» **Collected data**

***

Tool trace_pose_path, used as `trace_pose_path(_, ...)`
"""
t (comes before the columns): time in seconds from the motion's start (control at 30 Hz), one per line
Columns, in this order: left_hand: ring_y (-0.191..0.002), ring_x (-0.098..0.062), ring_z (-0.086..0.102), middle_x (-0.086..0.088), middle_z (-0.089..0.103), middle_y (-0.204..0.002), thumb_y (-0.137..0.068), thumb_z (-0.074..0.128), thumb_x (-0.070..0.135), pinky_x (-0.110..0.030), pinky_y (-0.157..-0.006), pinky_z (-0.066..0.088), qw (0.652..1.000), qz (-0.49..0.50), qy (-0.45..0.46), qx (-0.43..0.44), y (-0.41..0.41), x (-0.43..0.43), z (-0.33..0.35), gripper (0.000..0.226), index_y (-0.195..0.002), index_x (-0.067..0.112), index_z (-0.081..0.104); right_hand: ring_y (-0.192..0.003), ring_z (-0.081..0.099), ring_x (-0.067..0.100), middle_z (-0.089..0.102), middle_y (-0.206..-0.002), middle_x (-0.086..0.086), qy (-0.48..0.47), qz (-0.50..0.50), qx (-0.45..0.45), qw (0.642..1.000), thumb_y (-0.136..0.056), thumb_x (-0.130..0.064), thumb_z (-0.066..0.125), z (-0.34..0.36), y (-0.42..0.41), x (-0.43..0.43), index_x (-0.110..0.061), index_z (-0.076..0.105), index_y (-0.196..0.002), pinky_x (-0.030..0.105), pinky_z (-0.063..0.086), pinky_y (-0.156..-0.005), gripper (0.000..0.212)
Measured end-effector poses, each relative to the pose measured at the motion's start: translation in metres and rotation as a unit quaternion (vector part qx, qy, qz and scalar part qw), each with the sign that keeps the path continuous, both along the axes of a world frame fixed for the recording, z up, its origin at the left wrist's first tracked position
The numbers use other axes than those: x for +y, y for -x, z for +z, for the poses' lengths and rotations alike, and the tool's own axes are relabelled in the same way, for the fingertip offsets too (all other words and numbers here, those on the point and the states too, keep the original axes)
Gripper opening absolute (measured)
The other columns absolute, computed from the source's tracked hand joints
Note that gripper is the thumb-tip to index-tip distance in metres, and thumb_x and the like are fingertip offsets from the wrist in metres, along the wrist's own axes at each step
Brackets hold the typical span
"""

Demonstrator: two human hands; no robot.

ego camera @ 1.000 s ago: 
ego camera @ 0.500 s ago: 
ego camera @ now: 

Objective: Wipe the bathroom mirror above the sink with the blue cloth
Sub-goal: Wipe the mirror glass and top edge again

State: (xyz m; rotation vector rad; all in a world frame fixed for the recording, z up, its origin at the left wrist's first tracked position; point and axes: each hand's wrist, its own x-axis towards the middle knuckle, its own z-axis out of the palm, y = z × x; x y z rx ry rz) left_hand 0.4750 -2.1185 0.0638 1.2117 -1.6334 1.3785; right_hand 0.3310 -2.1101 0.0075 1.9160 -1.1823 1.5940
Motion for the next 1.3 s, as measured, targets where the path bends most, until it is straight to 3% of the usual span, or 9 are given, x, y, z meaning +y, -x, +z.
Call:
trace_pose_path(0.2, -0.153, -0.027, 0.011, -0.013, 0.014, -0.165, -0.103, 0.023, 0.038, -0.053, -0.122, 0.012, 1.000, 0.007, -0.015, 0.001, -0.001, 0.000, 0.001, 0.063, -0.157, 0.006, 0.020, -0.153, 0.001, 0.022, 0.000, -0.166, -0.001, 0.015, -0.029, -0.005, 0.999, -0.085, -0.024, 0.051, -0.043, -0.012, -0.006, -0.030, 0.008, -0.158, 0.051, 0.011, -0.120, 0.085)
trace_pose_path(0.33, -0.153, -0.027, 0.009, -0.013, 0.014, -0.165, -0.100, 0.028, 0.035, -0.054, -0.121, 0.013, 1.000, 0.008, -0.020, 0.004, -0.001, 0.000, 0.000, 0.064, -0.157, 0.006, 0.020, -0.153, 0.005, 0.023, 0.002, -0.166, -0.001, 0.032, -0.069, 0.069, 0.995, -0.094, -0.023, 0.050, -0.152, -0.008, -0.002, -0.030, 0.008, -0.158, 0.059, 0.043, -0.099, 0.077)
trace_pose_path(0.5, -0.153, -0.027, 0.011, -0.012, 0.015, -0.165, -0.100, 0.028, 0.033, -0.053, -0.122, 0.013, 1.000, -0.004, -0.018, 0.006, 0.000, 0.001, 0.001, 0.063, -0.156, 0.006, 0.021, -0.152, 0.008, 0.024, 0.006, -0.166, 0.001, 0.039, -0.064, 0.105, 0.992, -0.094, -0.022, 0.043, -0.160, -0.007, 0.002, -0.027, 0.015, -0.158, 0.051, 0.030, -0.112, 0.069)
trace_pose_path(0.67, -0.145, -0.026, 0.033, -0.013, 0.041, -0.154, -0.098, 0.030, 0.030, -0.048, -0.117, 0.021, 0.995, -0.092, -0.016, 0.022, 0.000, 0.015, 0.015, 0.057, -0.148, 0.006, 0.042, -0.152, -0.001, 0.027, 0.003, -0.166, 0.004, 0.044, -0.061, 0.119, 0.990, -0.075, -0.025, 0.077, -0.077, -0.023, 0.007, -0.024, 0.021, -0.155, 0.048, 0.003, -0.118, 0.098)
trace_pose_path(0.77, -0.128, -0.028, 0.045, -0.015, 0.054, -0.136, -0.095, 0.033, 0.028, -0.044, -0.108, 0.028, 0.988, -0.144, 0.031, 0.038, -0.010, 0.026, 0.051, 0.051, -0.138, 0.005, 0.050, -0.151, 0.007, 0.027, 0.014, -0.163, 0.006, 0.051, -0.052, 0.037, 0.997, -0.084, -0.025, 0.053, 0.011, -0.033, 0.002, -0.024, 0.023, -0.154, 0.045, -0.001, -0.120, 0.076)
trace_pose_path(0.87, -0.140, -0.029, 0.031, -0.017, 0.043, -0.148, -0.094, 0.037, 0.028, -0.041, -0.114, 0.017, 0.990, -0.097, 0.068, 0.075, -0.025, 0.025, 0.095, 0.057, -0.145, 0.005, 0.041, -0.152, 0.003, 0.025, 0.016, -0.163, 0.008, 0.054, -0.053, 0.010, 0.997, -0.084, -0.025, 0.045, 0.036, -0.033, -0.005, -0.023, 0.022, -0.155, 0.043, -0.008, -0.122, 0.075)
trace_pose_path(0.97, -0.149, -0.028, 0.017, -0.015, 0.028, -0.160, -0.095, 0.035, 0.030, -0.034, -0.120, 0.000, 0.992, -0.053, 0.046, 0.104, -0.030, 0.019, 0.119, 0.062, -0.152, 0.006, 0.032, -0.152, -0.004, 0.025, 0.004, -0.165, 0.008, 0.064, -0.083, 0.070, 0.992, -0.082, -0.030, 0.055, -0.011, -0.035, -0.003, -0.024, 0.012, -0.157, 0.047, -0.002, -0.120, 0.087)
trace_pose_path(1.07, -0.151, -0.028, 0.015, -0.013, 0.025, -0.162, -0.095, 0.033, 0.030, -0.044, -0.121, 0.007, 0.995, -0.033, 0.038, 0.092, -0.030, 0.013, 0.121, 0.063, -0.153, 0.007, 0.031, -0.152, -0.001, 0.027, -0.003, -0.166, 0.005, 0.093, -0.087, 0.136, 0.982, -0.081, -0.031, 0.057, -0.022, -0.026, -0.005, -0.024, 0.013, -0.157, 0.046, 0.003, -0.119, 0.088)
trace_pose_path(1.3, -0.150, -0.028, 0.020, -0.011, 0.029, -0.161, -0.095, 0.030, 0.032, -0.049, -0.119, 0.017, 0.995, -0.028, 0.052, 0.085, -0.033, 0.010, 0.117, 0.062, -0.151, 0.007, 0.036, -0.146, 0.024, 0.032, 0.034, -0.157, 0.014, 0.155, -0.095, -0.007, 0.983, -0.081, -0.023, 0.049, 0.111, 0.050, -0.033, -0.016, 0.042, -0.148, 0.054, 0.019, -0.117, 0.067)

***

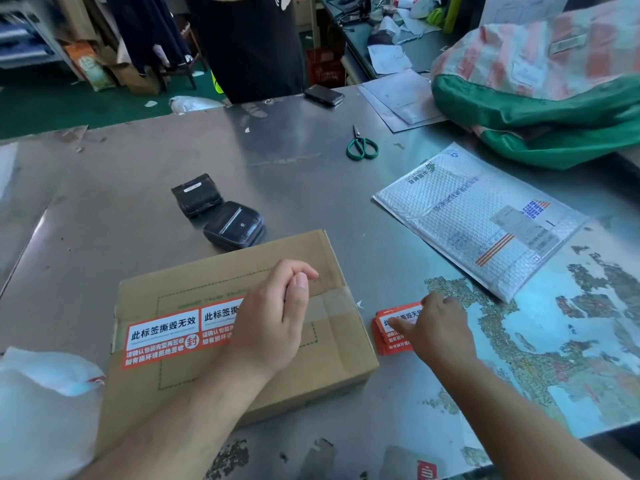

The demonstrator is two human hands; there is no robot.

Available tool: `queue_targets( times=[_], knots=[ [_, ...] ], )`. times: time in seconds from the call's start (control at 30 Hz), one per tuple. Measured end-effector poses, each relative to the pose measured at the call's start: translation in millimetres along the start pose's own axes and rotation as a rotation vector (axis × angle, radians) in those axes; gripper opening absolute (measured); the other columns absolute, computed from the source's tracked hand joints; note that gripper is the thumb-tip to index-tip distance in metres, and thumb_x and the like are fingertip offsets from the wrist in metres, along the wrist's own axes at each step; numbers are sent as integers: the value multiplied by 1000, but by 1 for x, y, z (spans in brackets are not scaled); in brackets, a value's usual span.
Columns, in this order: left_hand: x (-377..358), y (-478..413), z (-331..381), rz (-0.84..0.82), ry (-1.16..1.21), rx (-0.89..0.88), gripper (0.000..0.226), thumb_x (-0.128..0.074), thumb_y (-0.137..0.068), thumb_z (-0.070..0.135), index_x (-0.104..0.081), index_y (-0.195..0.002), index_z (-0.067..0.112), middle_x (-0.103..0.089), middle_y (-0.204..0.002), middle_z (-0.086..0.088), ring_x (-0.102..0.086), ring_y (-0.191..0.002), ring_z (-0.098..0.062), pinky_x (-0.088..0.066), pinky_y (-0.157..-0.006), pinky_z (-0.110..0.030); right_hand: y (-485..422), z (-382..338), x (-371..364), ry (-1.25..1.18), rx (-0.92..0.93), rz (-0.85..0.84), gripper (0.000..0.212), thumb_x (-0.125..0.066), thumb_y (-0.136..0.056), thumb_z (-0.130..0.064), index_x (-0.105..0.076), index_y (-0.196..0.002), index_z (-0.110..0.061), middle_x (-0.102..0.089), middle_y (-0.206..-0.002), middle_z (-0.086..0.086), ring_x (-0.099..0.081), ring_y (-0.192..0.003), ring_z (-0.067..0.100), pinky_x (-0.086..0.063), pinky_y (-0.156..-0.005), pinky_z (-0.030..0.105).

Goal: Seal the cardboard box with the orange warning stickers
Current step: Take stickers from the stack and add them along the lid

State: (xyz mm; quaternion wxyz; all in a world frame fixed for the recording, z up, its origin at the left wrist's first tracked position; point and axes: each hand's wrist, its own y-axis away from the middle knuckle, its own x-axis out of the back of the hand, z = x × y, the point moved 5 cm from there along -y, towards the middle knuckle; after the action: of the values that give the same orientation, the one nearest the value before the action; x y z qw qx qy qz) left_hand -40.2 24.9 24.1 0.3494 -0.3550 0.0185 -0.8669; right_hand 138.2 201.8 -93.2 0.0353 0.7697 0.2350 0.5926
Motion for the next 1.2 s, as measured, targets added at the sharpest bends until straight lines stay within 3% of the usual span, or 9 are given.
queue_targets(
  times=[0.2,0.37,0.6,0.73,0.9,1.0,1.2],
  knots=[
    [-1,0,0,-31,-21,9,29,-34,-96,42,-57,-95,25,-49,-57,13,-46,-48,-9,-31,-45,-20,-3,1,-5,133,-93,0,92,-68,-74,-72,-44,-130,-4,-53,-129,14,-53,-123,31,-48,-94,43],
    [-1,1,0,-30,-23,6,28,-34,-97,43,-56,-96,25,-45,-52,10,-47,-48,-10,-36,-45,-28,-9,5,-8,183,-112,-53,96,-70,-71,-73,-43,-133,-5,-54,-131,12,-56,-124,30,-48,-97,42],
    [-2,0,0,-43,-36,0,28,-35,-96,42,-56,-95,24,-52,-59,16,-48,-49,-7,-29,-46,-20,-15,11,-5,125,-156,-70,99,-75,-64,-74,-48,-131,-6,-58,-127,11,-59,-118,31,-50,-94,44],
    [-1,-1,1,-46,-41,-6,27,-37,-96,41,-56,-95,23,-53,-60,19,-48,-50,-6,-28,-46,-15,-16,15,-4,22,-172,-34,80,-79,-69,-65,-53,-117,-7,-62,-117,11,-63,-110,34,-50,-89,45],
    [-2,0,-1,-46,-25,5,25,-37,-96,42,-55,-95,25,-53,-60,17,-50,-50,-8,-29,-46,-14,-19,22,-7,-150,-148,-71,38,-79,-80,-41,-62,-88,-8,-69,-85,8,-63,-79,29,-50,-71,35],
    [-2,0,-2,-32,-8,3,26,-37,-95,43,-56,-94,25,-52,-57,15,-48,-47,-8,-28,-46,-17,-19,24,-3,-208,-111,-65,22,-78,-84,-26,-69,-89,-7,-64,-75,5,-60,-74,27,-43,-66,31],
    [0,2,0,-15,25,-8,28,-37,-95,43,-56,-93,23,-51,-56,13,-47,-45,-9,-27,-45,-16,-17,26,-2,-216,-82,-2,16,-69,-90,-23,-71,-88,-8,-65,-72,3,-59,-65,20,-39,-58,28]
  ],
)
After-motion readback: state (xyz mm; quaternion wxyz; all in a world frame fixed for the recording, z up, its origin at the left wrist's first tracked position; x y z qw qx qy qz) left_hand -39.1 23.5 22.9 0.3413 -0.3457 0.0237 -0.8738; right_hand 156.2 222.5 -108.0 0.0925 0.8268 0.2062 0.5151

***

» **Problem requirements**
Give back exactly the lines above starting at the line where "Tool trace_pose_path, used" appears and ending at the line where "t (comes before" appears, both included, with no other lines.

» **Solved exercise**
Tool trace_pose_path, used as `trace_pose_path(_, ...)`
"""
t (comes before the columns): time in seconds from the motion's start (control at 30 Hz), one per line

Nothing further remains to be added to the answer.